From the entries below, reproduce exactly the line containing "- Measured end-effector", the line containing "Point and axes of", and every line in between, with nothing added.
** Supplied data follows **
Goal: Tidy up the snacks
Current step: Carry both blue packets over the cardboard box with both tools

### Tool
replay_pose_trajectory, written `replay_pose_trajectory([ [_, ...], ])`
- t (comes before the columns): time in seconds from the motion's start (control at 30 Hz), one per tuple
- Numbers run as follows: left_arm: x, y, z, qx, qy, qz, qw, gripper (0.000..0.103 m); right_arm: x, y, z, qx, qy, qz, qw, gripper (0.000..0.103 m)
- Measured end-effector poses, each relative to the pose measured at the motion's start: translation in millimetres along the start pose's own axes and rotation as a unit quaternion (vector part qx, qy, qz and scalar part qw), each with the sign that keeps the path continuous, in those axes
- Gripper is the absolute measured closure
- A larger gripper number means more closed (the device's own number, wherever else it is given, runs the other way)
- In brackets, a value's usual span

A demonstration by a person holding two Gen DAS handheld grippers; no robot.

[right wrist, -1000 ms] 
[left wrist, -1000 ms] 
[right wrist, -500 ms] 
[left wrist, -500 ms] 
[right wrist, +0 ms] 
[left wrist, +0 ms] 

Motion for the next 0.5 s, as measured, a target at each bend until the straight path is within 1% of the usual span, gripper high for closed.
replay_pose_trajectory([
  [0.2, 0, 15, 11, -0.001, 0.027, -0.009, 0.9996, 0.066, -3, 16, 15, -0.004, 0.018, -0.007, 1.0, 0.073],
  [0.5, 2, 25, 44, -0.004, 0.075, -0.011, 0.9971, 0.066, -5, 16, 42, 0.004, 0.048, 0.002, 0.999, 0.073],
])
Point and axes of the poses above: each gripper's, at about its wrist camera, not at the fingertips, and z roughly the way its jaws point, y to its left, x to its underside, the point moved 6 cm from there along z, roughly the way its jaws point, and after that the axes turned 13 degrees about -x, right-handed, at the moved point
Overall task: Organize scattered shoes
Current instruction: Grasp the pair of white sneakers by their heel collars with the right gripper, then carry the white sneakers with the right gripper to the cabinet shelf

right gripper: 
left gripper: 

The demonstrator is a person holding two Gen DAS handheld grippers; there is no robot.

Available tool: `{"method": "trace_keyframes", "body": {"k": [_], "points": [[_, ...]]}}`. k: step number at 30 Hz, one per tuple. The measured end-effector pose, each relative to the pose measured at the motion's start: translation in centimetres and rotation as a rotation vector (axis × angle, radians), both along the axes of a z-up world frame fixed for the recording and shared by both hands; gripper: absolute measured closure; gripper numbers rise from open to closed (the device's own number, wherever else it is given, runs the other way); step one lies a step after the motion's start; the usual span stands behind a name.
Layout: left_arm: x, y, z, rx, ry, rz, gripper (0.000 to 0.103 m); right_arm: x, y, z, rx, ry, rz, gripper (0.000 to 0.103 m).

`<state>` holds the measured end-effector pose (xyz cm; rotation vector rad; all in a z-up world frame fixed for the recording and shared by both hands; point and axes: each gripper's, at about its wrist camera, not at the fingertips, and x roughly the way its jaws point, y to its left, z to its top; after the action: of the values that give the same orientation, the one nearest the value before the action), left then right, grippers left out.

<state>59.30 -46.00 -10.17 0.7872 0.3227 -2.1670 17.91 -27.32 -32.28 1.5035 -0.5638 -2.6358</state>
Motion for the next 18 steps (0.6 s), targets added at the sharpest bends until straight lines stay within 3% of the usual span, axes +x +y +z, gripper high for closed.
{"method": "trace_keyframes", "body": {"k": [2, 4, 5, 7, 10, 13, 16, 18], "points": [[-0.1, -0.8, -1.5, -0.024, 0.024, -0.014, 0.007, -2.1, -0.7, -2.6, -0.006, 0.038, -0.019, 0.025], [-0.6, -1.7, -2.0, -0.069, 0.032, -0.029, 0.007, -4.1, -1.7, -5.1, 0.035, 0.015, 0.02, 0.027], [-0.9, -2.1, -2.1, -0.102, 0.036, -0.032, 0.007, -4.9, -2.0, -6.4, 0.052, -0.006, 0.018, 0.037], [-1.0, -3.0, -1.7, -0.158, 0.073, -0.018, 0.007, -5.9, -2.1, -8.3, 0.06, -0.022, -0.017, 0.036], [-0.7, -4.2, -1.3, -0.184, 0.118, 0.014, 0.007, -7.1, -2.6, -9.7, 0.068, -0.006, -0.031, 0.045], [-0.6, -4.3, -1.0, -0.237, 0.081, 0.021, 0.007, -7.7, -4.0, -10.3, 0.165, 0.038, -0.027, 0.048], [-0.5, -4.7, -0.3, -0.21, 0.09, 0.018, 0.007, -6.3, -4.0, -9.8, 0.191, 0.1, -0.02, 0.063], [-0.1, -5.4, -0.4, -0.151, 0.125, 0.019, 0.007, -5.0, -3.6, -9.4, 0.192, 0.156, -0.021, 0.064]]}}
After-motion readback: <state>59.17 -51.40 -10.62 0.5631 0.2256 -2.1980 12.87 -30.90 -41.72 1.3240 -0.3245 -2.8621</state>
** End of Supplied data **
Answer to this task:
- Measured end-effector poses, each relative to the pose measured at the motion's start: translation in millimetres along the start pose's own axes and rotation as a unit quaternion (vector part qx, qy, qz and scalar part qw), each with the sign that keeps the path continuous, in those axes
- Gripper is the absolute measured closure
- A larger gripper number means more closed (the device's own number, wherever else it is given, runs the other way)
- In brackets, a value's usual span

A demonstration by a person holding two Gen DAS handheld grippers; no robot.

[right wrist, -1000 ms] 
[left wrist, -1000 ms] 
[right wrist, -500 ms] 
[left wrist, -500 ms] 
[right wrist, +0 ms] 
[left wrist, +0 ms] 

Motion for the next 0.5 s, as measured, a target at each bend until the straight path is within 1% of the usual span, gripper high for closed.
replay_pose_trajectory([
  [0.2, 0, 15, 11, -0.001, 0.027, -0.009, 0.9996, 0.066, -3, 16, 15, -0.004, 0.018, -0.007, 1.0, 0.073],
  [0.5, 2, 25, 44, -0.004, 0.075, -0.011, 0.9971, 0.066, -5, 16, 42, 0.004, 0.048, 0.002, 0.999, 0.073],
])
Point and axes of the poses above: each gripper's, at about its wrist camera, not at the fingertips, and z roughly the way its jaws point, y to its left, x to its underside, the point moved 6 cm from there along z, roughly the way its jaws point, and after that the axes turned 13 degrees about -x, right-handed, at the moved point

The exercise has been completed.